- _Try it_:
Transcribe exactly everything in the data below from the line containing "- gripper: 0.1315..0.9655" down to the line containing "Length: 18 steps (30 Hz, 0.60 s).", both lines included and nothing further.

# # #

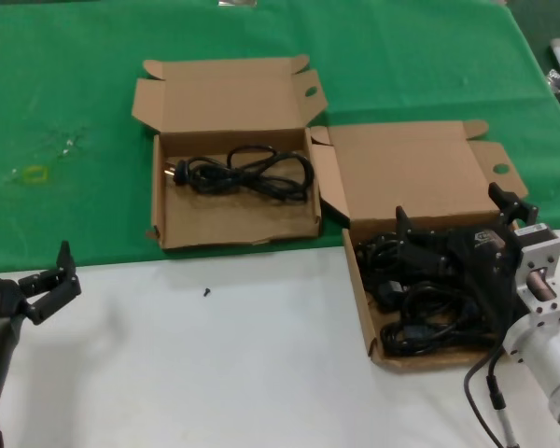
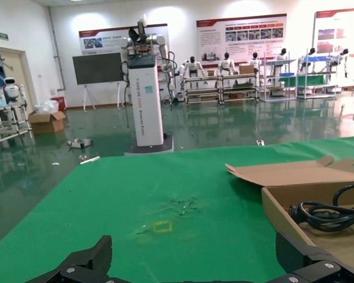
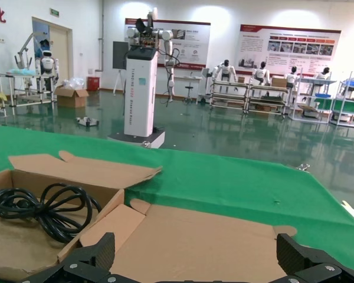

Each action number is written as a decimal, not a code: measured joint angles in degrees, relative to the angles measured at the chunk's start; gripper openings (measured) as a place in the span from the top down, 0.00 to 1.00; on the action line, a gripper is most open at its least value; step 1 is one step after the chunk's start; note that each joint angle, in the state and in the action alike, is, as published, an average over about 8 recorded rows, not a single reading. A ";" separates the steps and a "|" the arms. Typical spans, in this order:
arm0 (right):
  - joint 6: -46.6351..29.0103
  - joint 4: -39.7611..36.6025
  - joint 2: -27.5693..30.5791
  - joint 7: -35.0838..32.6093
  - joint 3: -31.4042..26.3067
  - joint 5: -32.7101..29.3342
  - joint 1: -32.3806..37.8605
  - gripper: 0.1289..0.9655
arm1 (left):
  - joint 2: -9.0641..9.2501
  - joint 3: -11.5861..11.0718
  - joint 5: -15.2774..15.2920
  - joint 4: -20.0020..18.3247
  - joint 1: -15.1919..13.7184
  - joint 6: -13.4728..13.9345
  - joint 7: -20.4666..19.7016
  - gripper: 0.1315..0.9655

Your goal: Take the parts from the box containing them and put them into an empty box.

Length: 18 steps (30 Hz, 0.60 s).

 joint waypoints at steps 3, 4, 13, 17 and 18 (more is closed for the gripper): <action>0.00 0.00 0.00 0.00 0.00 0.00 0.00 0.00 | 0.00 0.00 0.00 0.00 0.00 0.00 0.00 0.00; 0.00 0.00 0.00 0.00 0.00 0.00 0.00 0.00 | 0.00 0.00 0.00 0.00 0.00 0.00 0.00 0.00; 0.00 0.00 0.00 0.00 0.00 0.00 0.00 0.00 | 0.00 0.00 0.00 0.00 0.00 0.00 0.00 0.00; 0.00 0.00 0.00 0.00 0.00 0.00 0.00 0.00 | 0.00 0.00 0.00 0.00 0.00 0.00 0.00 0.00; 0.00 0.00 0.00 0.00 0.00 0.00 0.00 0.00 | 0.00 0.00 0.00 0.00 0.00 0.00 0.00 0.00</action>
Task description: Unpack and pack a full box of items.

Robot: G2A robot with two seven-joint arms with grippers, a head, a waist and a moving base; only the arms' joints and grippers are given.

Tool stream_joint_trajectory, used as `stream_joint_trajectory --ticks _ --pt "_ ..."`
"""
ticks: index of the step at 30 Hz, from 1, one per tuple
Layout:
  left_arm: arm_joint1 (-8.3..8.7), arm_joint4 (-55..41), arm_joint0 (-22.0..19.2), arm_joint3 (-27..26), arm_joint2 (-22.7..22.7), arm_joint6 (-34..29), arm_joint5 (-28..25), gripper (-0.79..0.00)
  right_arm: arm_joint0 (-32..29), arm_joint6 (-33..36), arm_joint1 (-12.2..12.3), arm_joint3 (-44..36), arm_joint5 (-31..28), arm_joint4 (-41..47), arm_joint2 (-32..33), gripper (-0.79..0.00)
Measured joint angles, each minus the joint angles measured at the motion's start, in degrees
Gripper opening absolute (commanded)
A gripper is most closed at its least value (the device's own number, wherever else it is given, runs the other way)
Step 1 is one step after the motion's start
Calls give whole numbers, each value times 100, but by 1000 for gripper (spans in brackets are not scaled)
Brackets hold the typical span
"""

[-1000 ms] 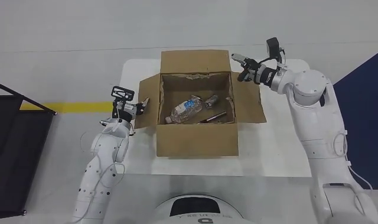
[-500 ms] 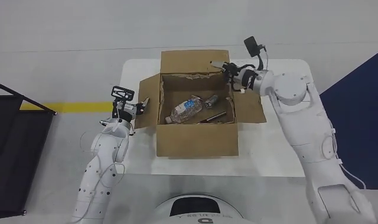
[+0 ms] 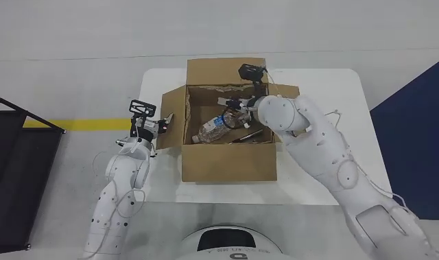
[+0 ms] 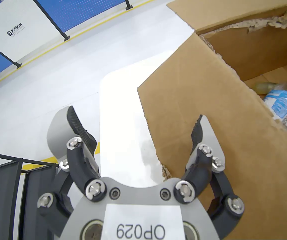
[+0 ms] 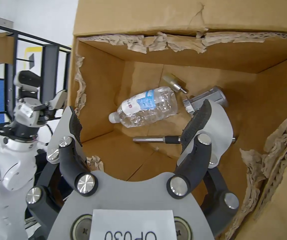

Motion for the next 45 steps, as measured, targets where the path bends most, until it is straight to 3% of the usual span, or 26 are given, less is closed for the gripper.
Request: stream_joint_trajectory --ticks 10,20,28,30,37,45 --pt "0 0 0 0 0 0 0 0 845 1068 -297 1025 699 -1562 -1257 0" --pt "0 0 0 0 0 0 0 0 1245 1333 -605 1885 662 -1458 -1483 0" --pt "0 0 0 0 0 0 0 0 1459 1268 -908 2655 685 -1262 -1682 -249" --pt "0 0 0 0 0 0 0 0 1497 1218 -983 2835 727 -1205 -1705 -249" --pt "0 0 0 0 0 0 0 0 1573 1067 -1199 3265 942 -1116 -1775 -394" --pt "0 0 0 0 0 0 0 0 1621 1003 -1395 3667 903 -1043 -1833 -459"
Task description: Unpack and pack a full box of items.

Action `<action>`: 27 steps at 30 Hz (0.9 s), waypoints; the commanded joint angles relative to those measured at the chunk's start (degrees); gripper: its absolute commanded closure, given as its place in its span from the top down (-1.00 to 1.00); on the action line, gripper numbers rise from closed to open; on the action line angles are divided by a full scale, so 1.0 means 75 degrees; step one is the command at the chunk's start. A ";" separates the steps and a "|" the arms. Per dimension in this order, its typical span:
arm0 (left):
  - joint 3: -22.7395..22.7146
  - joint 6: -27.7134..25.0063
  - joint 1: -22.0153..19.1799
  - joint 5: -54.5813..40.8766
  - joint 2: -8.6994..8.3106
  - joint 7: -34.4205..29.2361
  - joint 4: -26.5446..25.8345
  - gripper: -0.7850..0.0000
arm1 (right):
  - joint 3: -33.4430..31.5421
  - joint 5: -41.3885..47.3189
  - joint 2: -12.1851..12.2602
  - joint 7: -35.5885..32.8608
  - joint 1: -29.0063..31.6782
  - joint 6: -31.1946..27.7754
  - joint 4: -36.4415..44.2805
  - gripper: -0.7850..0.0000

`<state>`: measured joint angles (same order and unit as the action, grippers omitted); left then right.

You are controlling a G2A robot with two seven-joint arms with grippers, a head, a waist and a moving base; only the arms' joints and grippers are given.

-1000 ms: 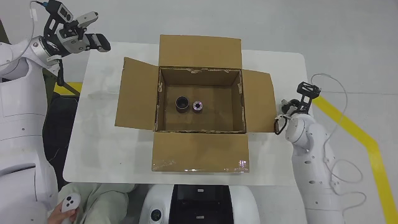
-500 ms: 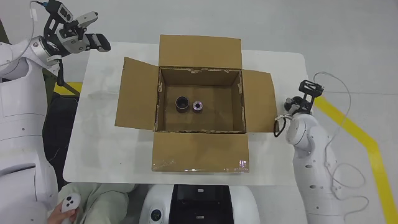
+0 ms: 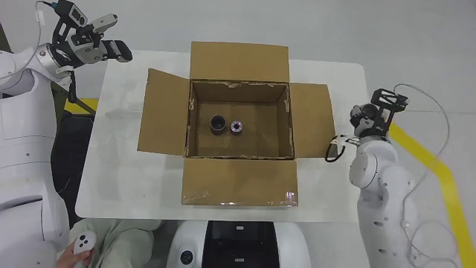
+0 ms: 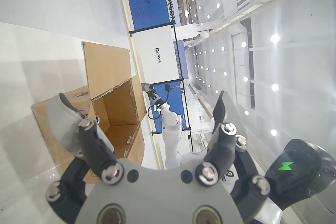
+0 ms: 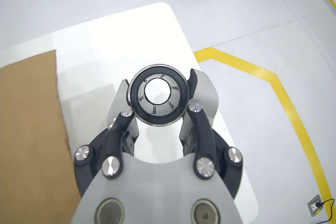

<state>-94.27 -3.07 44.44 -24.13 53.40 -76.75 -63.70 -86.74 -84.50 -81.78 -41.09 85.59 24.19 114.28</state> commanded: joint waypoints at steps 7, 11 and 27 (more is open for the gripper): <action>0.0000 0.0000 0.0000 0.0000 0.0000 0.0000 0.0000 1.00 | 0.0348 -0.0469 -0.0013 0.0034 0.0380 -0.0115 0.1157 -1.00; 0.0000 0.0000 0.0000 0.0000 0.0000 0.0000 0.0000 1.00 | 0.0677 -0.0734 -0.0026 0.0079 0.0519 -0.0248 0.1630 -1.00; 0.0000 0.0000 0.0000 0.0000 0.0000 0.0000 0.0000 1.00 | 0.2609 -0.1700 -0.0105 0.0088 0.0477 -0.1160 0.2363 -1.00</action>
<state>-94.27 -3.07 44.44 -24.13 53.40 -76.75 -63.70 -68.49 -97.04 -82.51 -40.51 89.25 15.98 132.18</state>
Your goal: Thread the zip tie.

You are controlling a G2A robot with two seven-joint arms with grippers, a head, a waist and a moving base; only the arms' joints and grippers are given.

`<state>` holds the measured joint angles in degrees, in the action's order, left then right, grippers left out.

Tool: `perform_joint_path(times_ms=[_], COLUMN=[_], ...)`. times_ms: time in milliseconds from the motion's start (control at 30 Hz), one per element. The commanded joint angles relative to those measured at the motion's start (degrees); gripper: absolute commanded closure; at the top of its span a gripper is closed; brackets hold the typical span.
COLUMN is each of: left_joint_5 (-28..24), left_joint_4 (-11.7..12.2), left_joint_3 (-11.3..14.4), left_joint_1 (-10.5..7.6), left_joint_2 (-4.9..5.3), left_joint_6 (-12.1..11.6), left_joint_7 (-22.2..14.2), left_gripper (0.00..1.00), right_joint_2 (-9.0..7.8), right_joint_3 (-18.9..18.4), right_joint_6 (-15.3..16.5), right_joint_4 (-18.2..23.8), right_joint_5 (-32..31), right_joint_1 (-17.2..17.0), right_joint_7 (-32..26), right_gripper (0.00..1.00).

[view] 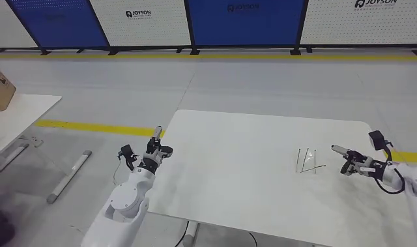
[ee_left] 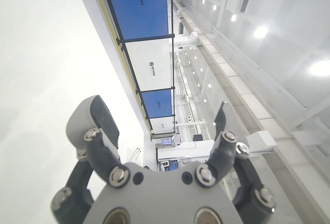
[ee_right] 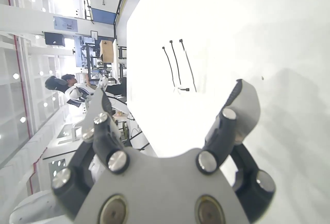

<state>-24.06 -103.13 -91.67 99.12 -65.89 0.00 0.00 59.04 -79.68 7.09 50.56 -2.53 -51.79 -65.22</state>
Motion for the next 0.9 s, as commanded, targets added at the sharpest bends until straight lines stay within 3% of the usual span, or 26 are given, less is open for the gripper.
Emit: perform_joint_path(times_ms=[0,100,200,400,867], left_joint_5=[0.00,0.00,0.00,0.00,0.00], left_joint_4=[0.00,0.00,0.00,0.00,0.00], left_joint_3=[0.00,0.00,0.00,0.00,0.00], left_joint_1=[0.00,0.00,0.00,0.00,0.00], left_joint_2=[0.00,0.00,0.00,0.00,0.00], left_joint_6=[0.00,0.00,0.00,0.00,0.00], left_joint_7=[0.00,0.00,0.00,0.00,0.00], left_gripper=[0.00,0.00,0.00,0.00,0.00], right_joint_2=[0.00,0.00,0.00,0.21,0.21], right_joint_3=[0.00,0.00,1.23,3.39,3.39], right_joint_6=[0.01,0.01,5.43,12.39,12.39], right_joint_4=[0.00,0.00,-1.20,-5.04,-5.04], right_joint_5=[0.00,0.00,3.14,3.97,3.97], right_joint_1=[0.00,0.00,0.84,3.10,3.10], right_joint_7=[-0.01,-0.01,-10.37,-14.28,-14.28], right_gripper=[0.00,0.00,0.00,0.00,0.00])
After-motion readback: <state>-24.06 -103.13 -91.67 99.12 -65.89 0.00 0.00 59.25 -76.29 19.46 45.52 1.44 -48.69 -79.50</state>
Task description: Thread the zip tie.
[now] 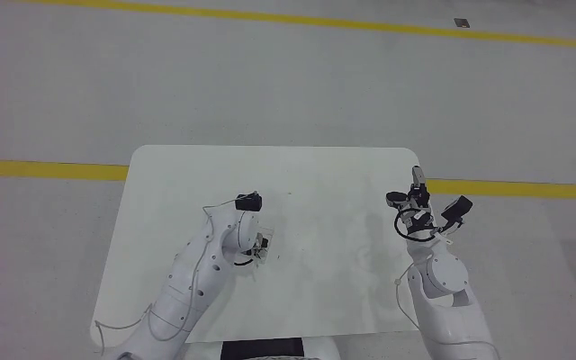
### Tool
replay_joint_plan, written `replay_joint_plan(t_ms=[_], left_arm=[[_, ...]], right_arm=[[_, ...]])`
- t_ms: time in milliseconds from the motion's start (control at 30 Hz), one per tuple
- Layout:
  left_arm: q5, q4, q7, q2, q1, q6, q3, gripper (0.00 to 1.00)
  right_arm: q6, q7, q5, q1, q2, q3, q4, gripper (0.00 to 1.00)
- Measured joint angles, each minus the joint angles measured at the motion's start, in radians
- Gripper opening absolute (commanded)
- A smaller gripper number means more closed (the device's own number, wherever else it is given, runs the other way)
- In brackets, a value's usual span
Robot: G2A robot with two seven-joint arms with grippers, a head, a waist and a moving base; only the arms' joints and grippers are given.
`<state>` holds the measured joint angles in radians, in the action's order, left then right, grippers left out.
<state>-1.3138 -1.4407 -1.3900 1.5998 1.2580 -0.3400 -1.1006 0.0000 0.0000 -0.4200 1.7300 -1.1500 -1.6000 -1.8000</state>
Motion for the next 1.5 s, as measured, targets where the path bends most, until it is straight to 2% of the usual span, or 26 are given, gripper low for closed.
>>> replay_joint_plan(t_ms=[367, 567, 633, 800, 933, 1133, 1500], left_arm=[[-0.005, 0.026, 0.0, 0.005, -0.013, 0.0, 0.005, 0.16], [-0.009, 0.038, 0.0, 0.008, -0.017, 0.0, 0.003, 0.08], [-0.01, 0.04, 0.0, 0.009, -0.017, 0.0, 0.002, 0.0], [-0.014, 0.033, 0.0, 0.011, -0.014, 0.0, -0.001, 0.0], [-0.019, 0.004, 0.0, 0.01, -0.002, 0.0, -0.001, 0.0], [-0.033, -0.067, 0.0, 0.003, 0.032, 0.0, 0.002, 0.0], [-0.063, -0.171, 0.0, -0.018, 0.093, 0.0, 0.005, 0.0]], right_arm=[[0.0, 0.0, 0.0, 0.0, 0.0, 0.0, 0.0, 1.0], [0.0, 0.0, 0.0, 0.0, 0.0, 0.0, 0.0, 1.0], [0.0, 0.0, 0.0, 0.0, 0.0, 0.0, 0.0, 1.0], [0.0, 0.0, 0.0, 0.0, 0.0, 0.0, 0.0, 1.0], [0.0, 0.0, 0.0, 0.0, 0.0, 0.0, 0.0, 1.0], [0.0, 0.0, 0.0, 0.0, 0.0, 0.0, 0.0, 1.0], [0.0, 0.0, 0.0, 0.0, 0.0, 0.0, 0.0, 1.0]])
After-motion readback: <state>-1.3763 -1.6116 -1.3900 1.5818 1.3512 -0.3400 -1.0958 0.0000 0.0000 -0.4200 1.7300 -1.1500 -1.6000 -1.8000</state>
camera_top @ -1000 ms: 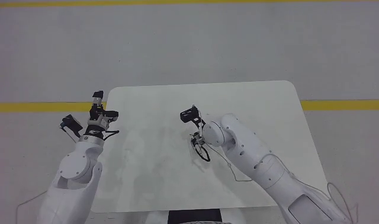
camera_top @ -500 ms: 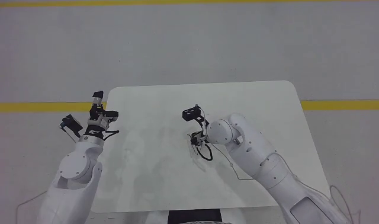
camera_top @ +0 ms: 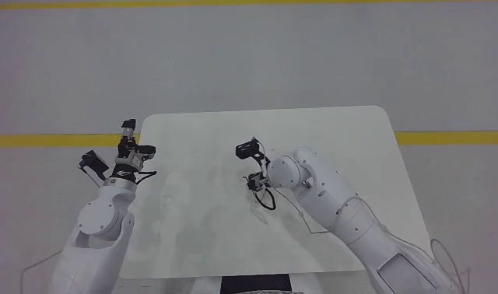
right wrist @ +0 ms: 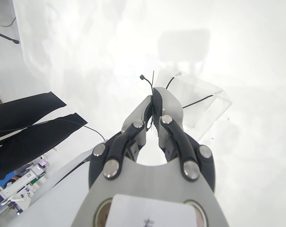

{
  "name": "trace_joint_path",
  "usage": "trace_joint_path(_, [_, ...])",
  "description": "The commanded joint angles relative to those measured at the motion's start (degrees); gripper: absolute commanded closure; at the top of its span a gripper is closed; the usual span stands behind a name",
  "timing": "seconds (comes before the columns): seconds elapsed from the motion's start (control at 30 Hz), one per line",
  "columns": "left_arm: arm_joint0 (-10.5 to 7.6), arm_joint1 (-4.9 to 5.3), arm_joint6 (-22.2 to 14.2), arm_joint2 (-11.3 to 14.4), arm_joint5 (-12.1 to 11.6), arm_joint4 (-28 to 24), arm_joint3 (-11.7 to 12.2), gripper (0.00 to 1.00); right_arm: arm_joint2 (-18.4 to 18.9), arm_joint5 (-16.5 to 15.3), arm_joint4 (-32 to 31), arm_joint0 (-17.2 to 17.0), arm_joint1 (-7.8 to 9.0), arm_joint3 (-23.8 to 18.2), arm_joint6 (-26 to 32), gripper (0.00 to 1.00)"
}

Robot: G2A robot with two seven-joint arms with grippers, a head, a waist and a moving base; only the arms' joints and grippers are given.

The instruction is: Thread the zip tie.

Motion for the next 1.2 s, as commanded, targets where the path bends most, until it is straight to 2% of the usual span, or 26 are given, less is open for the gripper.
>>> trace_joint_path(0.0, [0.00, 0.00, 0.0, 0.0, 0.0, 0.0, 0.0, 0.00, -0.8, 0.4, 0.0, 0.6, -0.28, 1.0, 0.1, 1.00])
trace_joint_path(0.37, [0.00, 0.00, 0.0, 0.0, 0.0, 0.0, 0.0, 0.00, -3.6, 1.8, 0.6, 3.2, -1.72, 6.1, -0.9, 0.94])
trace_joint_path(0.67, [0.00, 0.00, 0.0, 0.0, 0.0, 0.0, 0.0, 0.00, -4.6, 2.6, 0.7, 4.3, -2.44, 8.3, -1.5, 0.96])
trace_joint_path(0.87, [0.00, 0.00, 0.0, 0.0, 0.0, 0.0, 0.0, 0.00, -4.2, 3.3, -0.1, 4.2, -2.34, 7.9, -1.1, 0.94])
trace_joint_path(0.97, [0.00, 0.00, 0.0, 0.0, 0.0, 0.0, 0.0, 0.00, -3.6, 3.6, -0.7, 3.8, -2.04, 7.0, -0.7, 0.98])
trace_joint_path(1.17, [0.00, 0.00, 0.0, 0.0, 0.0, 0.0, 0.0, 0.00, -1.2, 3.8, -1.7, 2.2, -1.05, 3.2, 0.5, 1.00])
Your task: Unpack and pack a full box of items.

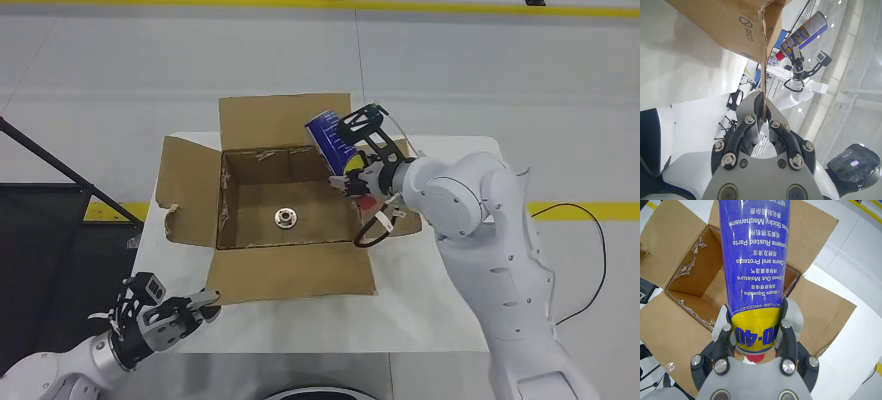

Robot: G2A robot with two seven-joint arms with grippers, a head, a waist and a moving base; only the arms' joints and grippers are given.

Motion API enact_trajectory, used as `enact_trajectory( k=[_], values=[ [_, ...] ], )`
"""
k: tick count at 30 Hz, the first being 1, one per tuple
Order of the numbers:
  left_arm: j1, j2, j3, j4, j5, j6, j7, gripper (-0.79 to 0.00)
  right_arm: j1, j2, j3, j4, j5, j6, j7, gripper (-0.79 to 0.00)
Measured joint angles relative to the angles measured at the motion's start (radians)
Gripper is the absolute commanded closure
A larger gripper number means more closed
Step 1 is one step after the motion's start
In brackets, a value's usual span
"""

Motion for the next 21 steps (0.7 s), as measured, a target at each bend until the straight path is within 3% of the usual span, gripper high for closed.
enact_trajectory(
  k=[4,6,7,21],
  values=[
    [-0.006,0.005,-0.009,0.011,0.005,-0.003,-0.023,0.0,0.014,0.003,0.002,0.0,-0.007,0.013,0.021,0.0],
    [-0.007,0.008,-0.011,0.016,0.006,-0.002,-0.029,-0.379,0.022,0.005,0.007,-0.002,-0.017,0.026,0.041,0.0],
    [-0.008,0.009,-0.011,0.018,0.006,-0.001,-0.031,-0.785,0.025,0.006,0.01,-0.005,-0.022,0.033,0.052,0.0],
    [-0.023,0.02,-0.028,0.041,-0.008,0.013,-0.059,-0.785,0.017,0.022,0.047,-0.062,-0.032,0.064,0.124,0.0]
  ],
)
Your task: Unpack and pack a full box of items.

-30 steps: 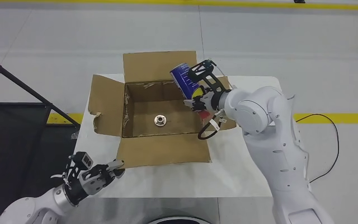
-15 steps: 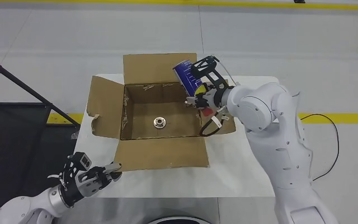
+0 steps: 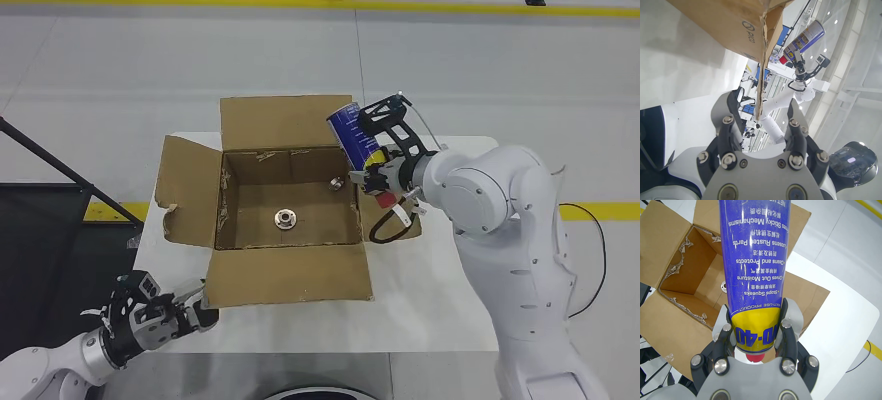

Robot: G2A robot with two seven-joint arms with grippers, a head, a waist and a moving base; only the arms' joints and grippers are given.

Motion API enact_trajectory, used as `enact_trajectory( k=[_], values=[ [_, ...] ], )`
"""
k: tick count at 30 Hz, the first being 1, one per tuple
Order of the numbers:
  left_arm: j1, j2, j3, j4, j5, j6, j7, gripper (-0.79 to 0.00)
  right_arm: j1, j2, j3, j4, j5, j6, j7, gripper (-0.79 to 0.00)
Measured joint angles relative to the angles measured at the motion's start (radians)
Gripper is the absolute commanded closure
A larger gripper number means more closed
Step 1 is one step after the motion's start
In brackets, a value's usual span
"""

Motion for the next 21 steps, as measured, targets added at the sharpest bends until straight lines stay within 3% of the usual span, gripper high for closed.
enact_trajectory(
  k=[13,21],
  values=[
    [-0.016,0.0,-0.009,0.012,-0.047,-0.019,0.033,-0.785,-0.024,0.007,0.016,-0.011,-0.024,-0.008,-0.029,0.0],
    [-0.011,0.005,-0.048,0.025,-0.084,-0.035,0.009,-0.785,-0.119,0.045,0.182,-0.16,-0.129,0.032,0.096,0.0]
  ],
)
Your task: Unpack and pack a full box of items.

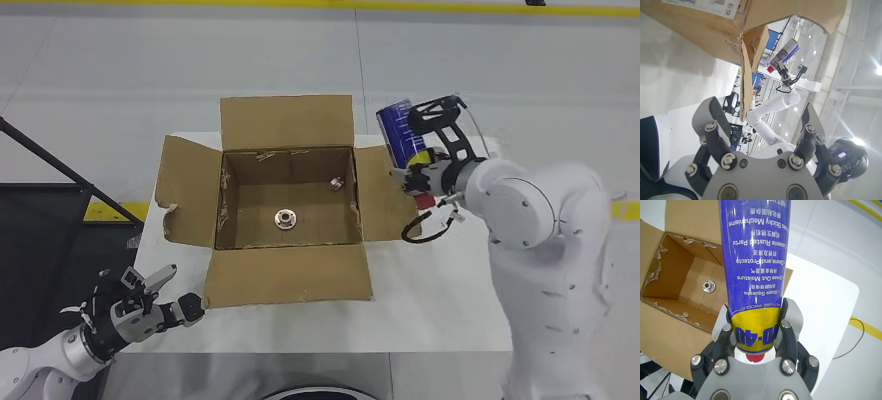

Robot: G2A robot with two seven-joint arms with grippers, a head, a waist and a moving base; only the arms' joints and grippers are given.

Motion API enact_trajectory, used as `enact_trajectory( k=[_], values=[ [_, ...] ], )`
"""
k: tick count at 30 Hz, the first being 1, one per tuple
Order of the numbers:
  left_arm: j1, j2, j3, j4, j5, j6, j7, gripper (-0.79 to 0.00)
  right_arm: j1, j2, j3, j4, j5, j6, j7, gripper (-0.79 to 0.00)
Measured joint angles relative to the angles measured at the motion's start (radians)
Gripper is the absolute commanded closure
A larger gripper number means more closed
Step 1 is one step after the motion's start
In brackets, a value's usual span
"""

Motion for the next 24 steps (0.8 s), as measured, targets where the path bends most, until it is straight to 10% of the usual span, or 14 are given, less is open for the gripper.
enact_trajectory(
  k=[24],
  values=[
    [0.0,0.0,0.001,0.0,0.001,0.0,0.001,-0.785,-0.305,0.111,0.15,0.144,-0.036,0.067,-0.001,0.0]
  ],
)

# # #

- _Answer for this exercise_:
  - gripper: 0.1315..0.9655

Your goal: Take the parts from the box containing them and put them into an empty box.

Length: 18 steps (30 Hz, 0.60 s).

What the exercise asked for is complete.